Your instructions:
The records follow. Filter them to the lines that hold "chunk".

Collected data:
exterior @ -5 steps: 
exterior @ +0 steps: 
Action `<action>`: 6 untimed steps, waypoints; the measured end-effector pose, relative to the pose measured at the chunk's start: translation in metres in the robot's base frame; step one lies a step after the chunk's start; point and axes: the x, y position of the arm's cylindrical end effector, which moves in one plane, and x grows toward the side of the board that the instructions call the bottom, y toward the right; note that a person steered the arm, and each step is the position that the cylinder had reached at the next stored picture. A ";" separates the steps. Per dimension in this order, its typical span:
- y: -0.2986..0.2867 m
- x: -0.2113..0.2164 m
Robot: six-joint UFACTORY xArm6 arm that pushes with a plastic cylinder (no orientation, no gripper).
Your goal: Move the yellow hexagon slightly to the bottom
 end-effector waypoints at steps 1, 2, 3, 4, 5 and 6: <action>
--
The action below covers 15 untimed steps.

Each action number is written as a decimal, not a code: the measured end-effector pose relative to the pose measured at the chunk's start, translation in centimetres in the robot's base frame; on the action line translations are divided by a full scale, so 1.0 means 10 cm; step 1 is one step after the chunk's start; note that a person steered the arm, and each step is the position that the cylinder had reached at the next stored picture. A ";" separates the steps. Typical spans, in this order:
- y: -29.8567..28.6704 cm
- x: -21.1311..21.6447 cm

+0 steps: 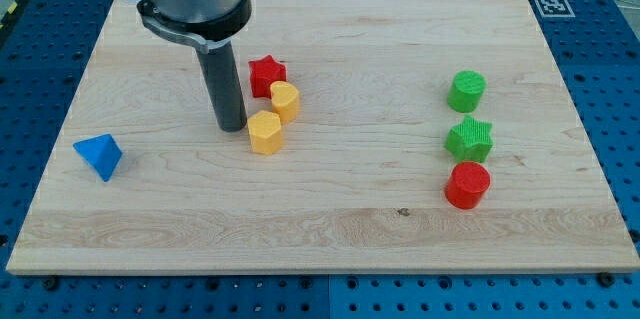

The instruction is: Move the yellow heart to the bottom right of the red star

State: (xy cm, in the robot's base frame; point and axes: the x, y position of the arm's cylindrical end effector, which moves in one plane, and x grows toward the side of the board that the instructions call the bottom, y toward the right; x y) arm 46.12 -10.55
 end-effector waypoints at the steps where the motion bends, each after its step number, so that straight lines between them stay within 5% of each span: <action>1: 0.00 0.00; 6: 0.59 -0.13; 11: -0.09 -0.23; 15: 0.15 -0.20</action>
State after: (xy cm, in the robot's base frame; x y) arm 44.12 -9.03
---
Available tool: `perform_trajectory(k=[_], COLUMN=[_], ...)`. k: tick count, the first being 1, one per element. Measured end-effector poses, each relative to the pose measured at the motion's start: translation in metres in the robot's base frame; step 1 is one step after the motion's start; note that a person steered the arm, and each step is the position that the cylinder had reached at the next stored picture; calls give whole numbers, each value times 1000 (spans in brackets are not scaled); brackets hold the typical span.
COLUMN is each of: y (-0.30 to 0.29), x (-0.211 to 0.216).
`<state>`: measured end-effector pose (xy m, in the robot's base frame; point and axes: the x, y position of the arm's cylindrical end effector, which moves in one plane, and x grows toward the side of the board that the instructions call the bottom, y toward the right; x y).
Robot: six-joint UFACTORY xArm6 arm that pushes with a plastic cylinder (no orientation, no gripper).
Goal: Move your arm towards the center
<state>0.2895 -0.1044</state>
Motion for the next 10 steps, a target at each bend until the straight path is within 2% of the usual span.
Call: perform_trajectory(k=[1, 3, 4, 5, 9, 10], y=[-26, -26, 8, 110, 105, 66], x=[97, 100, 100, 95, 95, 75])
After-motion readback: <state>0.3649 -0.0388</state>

Written response:
Action `<action>`: 6 untimed steps, waypoints; the measured end-effector pose, relative to the pose measured at the chunk's start: translation in metres in the robot's base frame; step one lies a step after the chunk's start; point and axes: the x, y position of the arm's cylindrical end effector, which moves in one plane, and x grows toward the side of the board that the instructions call the bottom, y toward the right; note that a person steered the arm, and each step is the position that the cylinder had reached at the next stored picture. A ";" separates the steps. Per dimension in this order, its typical span:
Each action number is written as a decimal, not a code: the measured end-effector pose relative to the pose measured at the chunk's start, translation in centimetres in the robot's base frame; on the action line translations are divided by a full scale, so 1.0 means 10 cm; step 1 is one step after the chunk's start; note that a person steered the arm, and each step is the position that the cylinder had reached at the next stored picture. A ";" separates the steps. Typical spans, in this order:

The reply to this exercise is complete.